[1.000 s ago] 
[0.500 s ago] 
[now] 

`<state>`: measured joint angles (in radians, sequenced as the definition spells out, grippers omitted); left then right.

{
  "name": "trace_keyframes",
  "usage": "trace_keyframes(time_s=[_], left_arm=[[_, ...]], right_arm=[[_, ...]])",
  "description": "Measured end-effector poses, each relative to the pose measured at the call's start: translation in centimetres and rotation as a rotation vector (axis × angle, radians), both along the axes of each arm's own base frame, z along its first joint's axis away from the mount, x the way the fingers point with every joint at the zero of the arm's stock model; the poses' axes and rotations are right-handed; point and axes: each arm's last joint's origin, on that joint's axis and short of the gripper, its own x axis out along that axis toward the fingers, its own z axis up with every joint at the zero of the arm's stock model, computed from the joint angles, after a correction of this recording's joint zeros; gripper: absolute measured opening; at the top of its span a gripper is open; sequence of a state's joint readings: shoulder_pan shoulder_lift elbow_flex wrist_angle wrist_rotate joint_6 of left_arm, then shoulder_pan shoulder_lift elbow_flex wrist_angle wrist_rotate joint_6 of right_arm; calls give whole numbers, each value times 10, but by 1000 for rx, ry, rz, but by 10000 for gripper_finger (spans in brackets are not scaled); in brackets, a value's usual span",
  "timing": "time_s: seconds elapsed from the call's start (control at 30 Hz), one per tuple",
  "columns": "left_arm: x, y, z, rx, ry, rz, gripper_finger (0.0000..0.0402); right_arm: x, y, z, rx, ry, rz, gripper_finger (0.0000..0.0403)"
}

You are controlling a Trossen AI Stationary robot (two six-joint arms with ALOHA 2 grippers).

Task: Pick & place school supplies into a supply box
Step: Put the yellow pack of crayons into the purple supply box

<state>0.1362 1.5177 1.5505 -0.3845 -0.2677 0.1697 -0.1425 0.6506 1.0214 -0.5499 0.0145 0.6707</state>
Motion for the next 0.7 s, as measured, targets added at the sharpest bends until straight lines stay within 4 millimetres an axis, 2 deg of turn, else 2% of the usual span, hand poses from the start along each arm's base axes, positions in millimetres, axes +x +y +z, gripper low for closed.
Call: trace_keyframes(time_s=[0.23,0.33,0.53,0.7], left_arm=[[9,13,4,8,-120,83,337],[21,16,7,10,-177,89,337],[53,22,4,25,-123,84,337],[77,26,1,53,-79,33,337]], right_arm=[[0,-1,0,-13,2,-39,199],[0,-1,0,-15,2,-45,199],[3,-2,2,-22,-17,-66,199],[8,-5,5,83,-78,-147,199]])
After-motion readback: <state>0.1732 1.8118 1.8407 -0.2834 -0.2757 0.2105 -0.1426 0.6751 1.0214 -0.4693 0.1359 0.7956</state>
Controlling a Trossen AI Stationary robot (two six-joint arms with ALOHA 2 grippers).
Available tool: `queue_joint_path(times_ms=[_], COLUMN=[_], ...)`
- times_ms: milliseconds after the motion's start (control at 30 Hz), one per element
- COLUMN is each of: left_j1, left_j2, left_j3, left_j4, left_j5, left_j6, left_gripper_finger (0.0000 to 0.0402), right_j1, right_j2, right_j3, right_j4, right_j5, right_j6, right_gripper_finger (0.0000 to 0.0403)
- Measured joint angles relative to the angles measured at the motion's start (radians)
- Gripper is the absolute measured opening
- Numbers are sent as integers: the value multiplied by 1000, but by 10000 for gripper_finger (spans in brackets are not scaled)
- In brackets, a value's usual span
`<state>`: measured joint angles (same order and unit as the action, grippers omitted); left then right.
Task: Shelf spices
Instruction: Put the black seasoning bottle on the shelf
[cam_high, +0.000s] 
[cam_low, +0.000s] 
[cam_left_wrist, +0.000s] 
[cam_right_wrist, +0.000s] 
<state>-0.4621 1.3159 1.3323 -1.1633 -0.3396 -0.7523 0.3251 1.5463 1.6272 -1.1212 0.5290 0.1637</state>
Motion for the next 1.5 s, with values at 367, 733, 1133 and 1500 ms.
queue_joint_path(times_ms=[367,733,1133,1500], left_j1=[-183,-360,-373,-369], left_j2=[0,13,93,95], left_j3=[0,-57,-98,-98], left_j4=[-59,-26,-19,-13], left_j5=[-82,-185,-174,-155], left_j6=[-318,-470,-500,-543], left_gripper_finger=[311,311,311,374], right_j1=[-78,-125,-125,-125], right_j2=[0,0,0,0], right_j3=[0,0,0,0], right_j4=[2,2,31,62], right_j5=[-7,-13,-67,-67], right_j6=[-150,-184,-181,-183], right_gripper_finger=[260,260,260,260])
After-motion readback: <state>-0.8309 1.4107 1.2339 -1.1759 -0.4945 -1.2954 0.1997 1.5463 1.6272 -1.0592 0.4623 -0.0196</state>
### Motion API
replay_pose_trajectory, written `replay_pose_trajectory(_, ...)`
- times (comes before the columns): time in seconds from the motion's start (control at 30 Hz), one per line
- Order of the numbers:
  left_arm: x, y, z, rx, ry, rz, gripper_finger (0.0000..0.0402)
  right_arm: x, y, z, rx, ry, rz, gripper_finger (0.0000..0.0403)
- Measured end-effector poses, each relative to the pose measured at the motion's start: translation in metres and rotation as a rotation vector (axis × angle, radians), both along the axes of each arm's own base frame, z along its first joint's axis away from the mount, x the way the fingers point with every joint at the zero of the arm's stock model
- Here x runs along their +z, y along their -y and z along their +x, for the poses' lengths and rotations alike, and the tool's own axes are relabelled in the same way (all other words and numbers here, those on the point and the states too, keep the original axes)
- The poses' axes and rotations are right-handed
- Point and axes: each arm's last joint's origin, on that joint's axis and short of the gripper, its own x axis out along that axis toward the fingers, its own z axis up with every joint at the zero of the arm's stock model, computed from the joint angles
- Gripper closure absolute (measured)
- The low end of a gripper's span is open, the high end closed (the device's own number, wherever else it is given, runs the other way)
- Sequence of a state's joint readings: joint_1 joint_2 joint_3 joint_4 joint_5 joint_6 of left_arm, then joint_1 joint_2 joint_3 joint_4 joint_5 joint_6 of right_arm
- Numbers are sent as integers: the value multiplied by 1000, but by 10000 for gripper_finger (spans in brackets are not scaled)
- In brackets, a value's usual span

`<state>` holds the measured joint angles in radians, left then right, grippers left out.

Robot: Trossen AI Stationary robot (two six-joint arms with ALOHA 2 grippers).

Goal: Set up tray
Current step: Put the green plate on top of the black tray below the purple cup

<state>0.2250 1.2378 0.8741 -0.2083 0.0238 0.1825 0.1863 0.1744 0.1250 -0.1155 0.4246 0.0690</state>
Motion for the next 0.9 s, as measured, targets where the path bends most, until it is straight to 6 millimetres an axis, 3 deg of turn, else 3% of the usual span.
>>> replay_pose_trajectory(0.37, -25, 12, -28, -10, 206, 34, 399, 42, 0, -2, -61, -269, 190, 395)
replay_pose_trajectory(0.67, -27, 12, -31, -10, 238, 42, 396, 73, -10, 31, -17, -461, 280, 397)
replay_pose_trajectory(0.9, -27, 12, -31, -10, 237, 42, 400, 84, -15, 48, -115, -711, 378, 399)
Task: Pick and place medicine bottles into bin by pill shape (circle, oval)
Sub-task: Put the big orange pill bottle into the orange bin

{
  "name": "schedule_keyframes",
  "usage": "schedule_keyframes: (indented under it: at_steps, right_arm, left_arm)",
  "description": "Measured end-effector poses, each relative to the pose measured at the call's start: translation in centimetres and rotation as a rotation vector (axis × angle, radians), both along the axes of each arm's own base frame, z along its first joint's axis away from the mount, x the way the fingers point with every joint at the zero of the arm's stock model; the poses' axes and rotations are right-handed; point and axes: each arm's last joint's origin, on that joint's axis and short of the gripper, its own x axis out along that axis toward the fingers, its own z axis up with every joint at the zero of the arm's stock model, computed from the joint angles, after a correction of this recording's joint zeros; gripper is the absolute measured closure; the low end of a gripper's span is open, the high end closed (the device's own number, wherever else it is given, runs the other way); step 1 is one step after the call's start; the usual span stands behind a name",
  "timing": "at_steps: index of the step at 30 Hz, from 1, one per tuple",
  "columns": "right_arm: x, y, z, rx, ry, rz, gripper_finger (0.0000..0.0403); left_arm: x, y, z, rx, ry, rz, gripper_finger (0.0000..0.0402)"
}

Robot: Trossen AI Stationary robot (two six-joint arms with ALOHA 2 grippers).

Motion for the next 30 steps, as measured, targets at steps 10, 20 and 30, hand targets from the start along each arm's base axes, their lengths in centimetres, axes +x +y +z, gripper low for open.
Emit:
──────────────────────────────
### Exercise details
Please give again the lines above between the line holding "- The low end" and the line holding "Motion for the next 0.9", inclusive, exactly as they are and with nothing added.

### Response area
- The low end of a gripper's span is open, the high end closed (the device's own number, wherever else it is given, runs the other way)
- Sequence of a state's joint readings: joint_1 joint_2 joint_3 joint_4 joint_5 joint_6 of left_arm, then joint_1 joint_2 joint_3 joint_4 joint_5 joint_6 of right_arm
- Numbers are sent as integers: the value multiplied by 1000, but by 10000 for gripper_finger (spans in brackets are not scaled)
- In brackets, a value's usual span

`<state>` holds the measured joint angles in radians, left then right, grippers left out.

Robot: Trossen AI Stationary robot (two six-joint arms with ALOHA 2 grippers).

Goal: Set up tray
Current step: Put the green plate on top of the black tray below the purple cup

<state>0.2250 1.2378 0.8741 -0.2083 0.0238 0.1825 0.1863 0.1744 0.1250 -0.1155 0.4246 0.0690</state>
Motion for the next 0.9 s, as measured, targets where the path bends most, until it is straight to 6 millimetres an axis, 3 deg of turn, else 3% of the usual span.

No more is needed for this answer.